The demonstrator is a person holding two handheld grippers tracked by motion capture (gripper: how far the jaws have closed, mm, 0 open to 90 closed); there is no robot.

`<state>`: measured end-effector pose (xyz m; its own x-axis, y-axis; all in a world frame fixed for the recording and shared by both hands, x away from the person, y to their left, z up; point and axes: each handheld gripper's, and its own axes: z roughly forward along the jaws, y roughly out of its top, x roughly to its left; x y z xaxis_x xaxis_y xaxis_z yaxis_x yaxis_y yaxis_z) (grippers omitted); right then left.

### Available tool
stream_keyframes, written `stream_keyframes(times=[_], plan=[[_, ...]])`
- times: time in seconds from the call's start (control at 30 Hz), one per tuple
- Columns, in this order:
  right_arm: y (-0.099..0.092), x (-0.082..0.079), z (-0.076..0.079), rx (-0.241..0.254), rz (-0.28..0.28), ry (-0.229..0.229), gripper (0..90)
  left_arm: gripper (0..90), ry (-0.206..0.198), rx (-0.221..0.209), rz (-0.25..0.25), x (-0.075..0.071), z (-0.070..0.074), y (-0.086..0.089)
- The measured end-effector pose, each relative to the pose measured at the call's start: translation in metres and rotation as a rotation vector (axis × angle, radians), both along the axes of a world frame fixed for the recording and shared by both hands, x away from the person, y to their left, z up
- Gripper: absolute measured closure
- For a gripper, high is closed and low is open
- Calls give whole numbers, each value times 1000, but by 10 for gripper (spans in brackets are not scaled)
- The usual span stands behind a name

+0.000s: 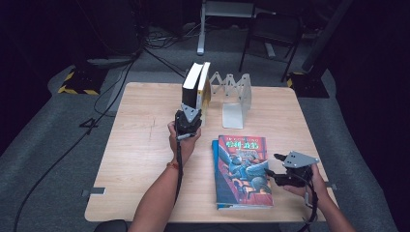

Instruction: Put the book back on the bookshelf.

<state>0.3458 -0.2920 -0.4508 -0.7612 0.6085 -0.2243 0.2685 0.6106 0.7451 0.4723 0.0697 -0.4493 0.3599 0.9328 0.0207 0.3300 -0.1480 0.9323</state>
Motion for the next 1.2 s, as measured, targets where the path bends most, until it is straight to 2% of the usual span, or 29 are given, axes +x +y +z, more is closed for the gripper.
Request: stream_keyframes(times=[0.27, 0.33, 0.43, 0.53, 0.63, 0.73, 0.8, 0.9, 0.97, 1.0, 1.03, 1.07, 1.1, 1.17, 1.2], plan=[[0, 0, 0, 0, -1, -2, 341, 737, 8, 2, 2, 1, 1, -2], [0, 0, 0, 0, 0, -2, 341, 736, 10, -3, -11, 0, 2, 1], [-1, 0, 0, -1, -4, -3, 339, 739, 10, -14, -56, -4, 4, 7], [-2, -1, 1, -4, -8, -8, 336, 734, -2, 30, -110, -11, 7, 12], [-2, -1, 2, -2, -18, -10, 327, 729, -2, 56, -142, -19, 6, 18], [-2, -1, 3, 4, -20, 0, 320, 721, 22, 71, -181, -26, 2, 24], [-2, -2, 4, 9, -23, 4, 319, 719, 34, 98, -208, -31, -1, 26], [-3, -2, 6, 22, -22, 5, 317, 683, 69, 139, -279, -38, -4, 31], [-5, -3, 7, 30, -24, 10, 314, 623, 132, 175, -374, -42, -6, 33], [-5, -3, 7, 33, -25, 15, 308, 596, 134, 212, -370, -46, -8, 32], [-5, -3, 7, 33, -25, 15, 308, 573, 134, 212, -370, -46, -8, 32], [-5, -3, 8, 35, -24, 18, 304, 573, 135, 234, -374, -50, -10, 33], [-5, -5, 10, 41, -16, 22, 302, 538, 150, 234, -401, -55, -11, 35], [-5, -5, 12, 39, -9, 20, 299, 512, 150, 244, -403, -58, -12, 35], [-4, -6, 12, 43, -6, 21, 298, 497, 171, 240, -423, -63, -15, 37]])
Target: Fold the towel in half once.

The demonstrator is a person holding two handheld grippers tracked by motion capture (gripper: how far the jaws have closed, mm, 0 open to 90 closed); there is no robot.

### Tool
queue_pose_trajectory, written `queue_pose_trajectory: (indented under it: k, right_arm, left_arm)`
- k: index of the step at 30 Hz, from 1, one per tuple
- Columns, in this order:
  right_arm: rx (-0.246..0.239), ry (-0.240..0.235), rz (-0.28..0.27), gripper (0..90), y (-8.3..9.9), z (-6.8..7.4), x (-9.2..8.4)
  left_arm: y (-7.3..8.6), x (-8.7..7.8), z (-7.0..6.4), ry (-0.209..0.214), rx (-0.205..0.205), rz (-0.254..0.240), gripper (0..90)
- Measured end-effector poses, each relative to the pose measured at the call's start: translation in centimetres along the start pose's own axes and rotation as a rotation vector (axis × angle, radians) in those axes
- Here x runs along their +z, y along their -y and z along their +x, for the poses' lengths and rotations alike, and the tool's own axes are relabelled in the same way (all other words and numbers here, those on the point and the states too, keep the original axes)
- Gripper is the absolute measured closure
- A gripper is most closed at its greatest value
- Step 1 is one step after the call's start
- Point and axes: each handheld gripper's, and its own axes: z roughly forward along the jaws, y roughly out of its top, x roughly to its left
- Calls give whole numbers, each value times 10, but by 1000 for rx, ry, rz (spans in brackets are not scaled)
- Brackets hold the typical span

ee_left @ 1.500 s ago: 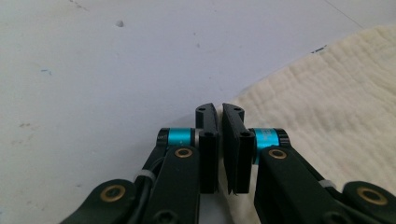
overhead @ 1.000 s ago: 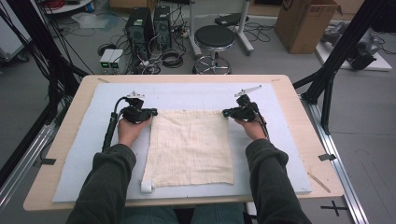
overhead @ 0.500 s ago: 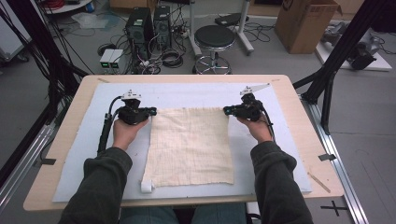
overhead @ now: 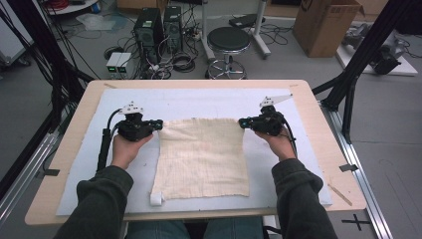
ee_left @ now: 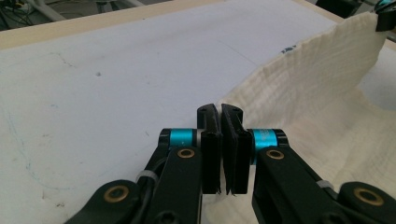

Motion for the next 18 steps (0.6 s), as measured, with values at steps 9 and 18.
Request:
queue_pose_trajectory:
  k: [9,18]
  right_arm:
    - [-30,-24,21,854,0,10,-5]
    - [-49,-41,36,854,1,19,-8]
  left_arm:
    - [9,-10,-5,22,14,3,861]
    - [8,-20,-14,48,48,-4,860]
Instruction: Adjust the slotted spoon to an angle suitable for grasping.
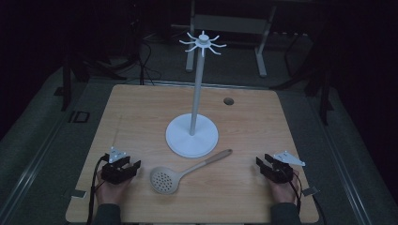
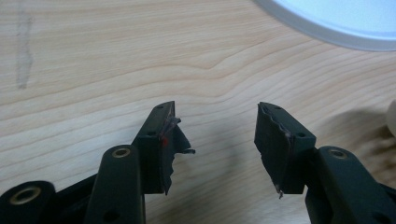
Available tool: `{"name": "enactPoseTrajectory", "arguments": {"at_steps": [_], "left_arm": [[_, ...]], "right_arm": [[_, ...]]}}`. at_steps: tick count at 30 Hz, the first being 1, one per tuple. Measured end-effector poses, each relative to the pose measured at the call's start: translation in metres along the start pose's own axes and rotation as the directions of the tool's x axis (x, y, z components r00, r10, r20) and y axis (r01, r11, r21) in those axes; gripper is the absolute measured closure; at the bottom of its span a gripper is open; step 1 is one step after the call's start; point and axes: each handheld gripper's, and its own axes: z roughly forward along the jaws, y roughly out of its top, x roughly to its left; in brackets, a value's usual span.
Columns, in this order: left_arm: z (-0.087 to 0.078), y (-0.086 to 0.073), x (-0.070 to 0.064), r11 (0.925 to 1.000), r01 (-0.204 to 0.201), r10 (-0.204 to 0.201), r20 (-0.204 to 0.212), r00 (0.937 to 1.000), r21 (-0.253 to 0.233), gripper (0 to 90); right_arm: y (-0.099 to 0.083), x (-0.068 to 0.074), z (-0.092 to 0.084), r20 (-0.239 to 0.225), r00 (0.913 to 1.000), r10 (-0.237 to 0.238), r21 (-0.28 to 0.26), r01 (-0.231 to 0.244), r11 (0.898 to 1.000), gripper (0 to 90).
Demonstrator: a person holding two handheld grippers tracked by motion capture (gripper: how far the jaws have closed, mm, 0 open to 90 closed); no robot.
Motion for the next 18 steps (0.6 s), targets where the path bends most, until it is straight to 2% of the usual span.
{"name": "enactPoseTrajectory", "arguments": {"at_steps": [4,8,10,13,18], "left_arm": [[-0.001,0.000,-0.002,0.9999,-0.010,0.010,0.012,0.9999,0.003,49.8],[-0.012,0.004,-0.001,0.9994,0.008,-0.008,0.011,0.9999,-0.032,52.7],[-0.013,0.005,-0.001,0.9993,0.012,-0.012,0.013,0.9998,-0.035,53.1],[-0.018,0.008,-0.001,0.9986,0.007,-0.006,0.017,0.9998,-0.053,53.0],[-0.021,0.011,-0.003,0.9986,-0.013,0.014,0.023,0.9996,-0.051,52.9]], "right_arm": [[0.000,0.000,0.000,0.000,1.0000,-0.001,-0.003,0.001,1.000,53.3],[0.000,0.000,-0.001,0.002,1.0000,-0.001,-0.009,0.001,1.000,53.5],[0.000,0.001,-0.001,0.003,1.0000,-0.002,-0.011,0.002,1.000,53.6],[-0.001,0.001,-0.002,0.004,1.0000,-0.008,-0.016,0.008,1.000,53.6],[-0.001,0.001,-0.002,0.002,1.0000,-0.007,-0.017,0.007,1.000,52.9]]}}
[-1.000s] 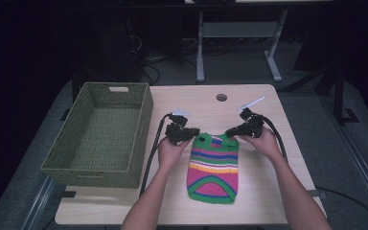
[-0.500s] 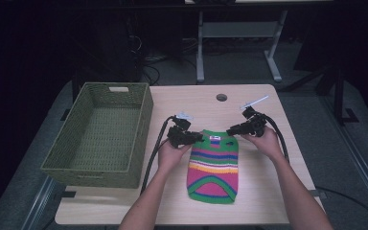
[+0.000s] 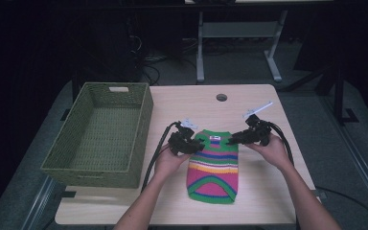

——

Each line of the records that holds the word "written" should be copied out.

**Output of the exercise:**
stream_keyframes, written `stream_keyframes(times=[_], plan=[[_, ...]])`
queue_pose_trajectory, written `queue_pose_trajectory: (indented under it: k, right_arm, left_arm)`

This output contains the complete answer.